:: Instructions to follow ::
Write out the entries exactly, leaving out every picture.

:: Supplied records ::
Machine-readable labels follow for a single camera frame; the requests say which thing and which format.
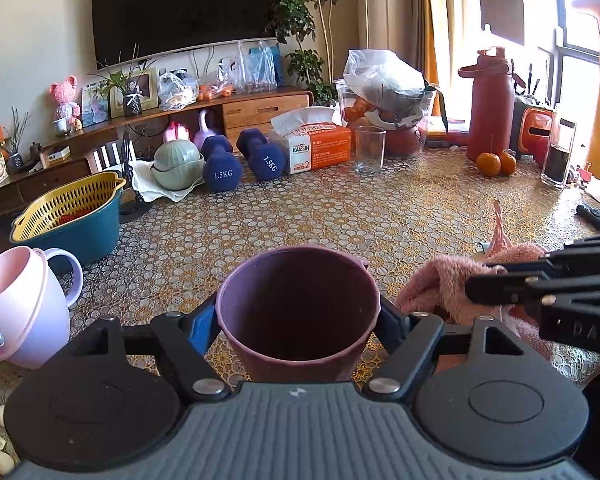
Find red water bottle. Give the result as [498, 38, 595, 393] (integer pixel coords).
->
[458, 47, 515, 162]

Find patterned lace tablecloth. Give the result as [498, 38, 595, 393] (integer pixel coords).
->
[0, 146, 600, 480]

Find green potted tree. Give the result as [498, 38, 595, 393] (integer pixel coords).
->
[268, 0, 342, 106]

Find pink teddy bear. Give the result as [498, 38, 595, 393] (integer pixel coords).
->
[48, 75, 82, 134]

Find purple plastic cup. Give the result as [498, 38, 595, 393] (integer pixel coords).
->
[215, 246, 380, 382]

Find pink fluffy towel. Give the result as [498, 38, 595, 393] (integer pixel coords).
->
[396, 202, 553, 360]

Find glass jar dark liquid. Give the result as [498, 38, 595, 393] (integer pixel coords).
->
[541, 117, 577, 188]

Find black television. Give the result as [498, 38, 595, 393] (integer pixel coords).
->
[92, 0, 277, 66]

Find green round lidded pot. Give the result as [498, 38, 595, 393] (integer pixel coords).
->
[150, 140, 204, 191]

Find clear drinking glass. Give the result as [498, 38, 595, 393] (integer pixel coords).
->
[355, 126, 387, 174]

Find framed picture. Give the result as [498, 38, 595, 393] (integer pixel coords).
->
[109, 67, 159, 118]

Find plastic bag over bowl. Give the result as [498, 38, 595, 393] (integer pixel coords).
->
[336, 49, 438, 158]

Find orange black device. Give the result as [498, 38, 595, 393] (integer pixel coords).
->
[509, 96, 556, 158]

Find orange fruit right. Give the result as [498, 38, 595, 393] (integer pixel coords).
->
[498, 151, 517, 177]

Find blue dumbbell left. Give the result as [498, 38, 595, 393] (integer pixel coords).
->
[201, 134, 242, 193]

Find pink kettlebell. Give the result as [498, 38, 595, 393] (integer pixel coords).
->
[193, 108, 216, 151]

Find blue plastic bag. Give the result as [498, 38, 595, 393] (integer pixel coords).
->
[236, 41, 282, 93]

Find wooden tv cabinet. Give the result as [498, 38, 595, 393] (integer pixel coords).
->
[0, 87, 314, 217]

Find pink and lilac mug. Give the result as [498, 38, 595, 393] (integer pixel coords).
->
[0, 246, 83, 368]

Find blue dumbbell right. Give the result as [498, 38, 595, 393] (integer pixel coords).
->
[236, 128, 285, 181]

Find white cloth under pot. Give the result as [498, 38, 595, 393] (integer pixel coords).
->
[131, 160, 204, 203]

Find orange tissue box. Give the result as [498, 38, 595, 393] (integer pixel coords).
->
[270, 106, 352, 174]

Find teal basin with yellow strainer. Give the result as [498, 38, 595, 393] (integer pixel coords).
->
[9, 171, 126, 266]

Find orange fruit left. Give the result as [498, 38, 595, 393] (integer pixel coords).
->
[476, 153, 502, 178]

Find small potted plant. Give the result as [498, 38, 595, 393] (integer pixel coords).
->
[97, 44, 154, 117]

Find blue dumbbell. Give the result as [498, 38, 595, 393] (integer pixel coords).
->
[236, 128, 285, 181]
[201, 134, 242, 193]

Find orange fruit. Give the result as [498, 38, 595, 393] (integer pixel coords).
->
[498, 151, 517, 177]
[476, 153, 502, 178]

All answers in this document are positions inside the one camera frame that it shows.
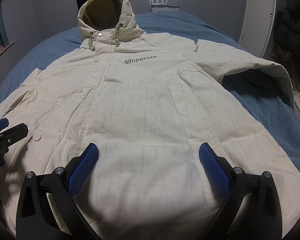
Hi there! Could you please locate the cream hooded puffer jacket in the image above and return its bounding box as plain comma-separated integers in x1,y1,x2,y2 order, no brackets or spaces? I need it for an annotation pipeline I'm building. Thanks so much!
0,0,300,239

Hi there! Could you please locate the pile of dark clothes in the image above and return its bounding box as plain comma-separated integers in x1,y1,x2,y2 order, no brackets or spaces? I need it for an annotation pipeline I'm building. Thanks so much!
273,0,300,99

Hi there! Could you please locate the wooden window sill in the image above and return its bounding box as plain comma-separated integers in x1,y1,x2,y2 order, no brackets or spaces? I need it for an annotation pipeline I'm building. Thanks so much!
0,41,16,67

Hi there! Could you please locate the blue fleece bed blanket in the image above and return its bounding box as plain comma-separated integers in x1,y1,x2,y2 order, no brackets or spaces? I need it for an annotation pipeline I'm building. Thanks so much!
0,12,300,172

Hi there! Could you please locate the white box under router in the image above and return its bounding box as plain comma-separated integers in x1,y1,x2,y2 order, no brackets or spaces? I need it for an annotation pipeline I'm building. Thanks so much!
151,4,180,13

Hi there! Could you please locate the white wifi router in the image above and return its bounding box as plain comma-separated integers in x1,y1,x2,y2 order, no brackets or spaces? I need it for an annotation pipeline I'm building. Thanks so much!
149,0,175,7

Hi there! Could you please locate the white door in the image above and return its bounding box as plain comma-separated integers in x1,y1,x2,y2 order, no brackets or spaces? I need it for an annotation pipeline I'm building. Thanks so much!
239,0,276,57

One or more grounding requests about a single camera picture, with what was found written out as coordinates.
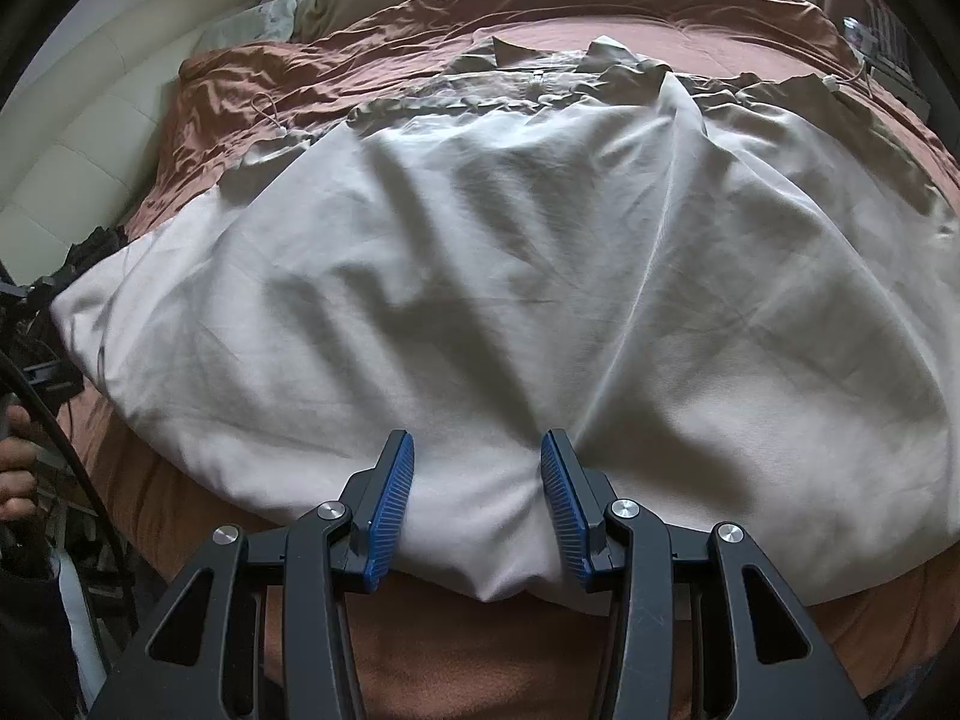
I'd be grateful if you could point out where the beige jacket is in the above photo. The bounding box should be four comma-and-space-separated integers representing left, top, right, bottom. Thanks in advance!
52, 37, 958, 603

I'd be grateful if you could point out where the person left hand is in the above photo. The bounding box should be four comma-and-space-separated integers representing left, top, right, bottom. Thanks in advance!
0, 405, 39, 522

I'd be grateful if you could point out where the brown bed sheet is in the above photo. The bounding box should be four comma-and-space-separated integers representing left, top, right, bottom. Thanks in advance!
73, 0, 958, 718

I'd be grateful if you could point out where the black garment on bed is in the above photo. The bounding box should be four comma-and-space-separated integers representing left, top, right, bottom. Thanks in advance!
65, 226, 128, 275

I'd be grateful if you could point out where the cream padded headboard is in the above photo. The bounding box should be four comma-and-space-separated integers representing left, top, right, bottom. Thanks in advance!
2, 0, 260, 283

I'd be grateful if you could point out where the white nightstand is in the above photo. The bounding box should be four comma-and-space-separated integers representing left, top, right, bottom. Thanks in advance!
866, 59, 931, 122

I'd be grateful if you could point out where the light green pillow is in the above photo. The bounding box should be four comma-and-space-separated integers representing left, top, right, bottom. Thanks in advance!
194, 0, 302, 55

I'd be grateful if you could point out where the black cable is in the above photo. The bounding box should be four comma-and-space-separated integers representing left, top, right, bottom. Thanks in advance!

:: Reply to the exercise ::
Machine-readable labels follow for a single camera frame; the requests say which thing and which format.
Find red water bottle. Give the result as [498, 38, 595, 393] (integer pixel coords).
->
[458, 47, 515, 162]

Find patterned lace tablecloth. Give the result as [498, 38, 595, 393] (integer pixel coords).
->
[0, 146, 600, 480]

Find green potted tree. Give the result as [498, 38, 595, 393] (integer pixel coords).
->
[268, 0, 342, 106]

Find pink teddy bear. Give the result as [498, 38, 595, 393] (integer pixel coords).
->
[48, 75, 82, 134]

Find purple plastic cup. Give the result as [498, 38, 595, 393] (integer pixel coords).
->
[215, 246, 380, 382]

Find pink fluffy towel. Give the result as [498, 38, 595, 393] (integer pixel coords).
->
[396, 202, 553, 360]

Find glass jar dark liquid. Give the result as [498, 38, 595, 393] (integer pixel coords).
->
[541, 117, 577, 188]

Find black television. Give the result as [498, 38, 595, 393] (integer pixel coords).
->
[92, 0, 277, 66]

Find green round lidded pot. Give the result as [498, 38, 595, 393] (integer pixel coords).
->
[150, 140, 204, 191]

Find clear drinking glass. Give the result as [498, 38, 595, 393] (integer pixel coords).
->
[355, 126, 387, 174]

Find framed picture. Give the result as [498, 38, 595, 393] (integer pixel coords).
->
[109, 67, 159, 118]

Find plastic bag over bowl. Give the result as [498, 38, 595, 393] (integer pixel coords).
->
[336, 49, 438, 158]

Find orange black device. Give the result as [498, 38, 595, 393] (integer pixel coords).
->
[509, 96, 556, 158]

Find orange fruit right. Give the result as [498, 38, 595, 393] (integer pixel coords).
->
[498, 151, 517, 177]

Find blue dumbbell left. Give the result as [498, 38, 595, 393] (integer pixel coords).
->
[201, 134, 242, 193]

Find pink kettlebell. Give the result as [498, 38, 595, 393] (integer pixel coords).
->
[193, 108, 216, 151]

Find blue plastic bag. Give the result as [498, 38, 595, 393] (integer pixel coords).
->
[236, 41, 282, 93]

Find wooden tv cabinet. Give the result as [498, 38, 595, 393] (integer pixel coords).
->
[0, 87, 314, 217]

Find pink and lilac mug. Give the result as [498, 38, 595, 393] (integer pixel coords).
->
[0, 246, 83, 368]

Find blue dumbbell right. Give the result as [498, 38, 595, 393] (integer pixel coords).
->
[236, 128, 285, 181]

Find white cloth under pot. Give the result as [498, 38, 595, 393] (integer pixel coords).
->
[131, 160, 204, 203]

Find orange tissue box. Give the result as [498, 38, 595, 393] (integer pixel coords).
->
[270, 106, 352, 174]

Find teal basin with yellow strainer. Give the result as [498, 38, 595, 393] (integer pixel coords).
->
[9, 171, 126, 266]

Find orange fruit left. Give the result as [498, 38, 595, 393] (integer pixel coords).
->
[476, 153, 502, 178]

Find small potted plant. Give the result as [498, 38, 595, 393] (integer pixel coords).
->
[97, 44, 154, 117]

Find blue dumbbell. Give the result as [498, 38, 595, 393] (integer pixel coords).
->
[236, 128, 285, 181]
[201, 134, 242, 193]

Find orange fruit. Give the result as [498, 38, 595, 393] (integer pixel coords).
->
[498, 151, 517, 177]
[476, 153, 502, 178]

All answers in this document are positions inside the one camera frame that it shows.
Hi there! Could you please locate the cream hooded puffer jacket in the image above and return its bounding box as plain comma-separated integers in x1,y1,x2,y2 order, no brackets or spaces? I need it for an annotation pipeline I'm building. Thanks so much!
0,0,300,239

Hi there! Could you please locate the pile of dark clothes in the image above and return its bounding box as plain comma-separated integers in x1,y1,x2,y2 order, no brackets or spaces? I need it for an annotation pipeline I'm building. Thanks so much!
273,0,300,99

Hi there! Could you please locate the wooden window sill in the image above and return its bounding box as plain comma-separated integers in x1,y1,x2,y2 order, no brackets or spaces? I need it for an annotation pipeline I'm building. Thanks so much!
0,41,16,67

Hi there! Could you please locate the blue fleece bed blanket in the image above and return its bounding box as plain comma-separated integers in x1,y1,x2,y2 order, no brackets or spaces? I need it for an annotation pipeline I'm building. Thanks so much!
0,12,300,172

Hi there! Could you please locate the white box under router in the image above and return its bounding box as plain comma-separated integers in x1,y1,x2,y2 order, no brackets or spaces? I need it for an annotation pipeline I'm building. Thanks so much!
151,4,180,13

Hi there! Could you please locate the white wifi router in the image above and return its bounding box as plain comma-separated integers in x1,y1,x2,y2 order, no brackets or spaces? I need it for an annotation pipeline I'm building. Thanks so much!
149,0,175,7

Hi there! Could you please locate the white door in the image above and return its bounding box as plain comma-separated integers in x1,y1,x2,y2 order, no brackets or spaces? I need it for an annotation pipeline I'm building. Thanks so much!
239,0,276,57

One or more grounding requests about a single camera picture, with what was found written out as coordinates.
I'd be grateful if you could point out where the beige jacket is in the above photo. The bounding box should be four comma-and-space-separated integers representing left, top, right, bottom. Thanks in advance!
52, 37, 958, 603

I'd be grateful if you could point out where the person left hand is in the above photo. The bounding box should be four comma-and-space-separated integers representing left, top, right, bottom. Thanks in advance!
0, 405, 39, 522

I'd be grateful if you could point out where the brown bed sheet is in the above photo. The bounding box should be four comma-and-space-separated integers representing left, top, right, bottom. Thanks in advance!
73, 0, 958, 718

I'd be grateful if you could point out where the black garment on bed is in the above photo. The bounding box should be four comma-and-space-separated integers representing left, top, right, bottom. Thanks in advance!
65, 226, 128, 275

I'd be grateful if you could point out where the cream padded headboard is in the above photo. The bounding box should be four comma-and-space-separated integers representing left, top, right, bottom. Thanks in advance!
2, 0, 260, 283

I'd be grateful if you could point out where the white nightstand is in the above photo. The bounding box should be four comma-and-space-separated integers representing left, top, right, bottom. Thanks in advance!
866, 59, 931, 122

I'd be grateful if you could point out where the light green pillow is in the above photo. The bounding box should be four comma-and-space-separated integers representing left, top, right, bottom. Thanks in advance!
194, 0, 302, 55

I'd be grateful if you could point out where the black cable is in the above photo. The bounding box should be four comma-and-space-separated integers representing left, top, right, bottom. Thanks in advance!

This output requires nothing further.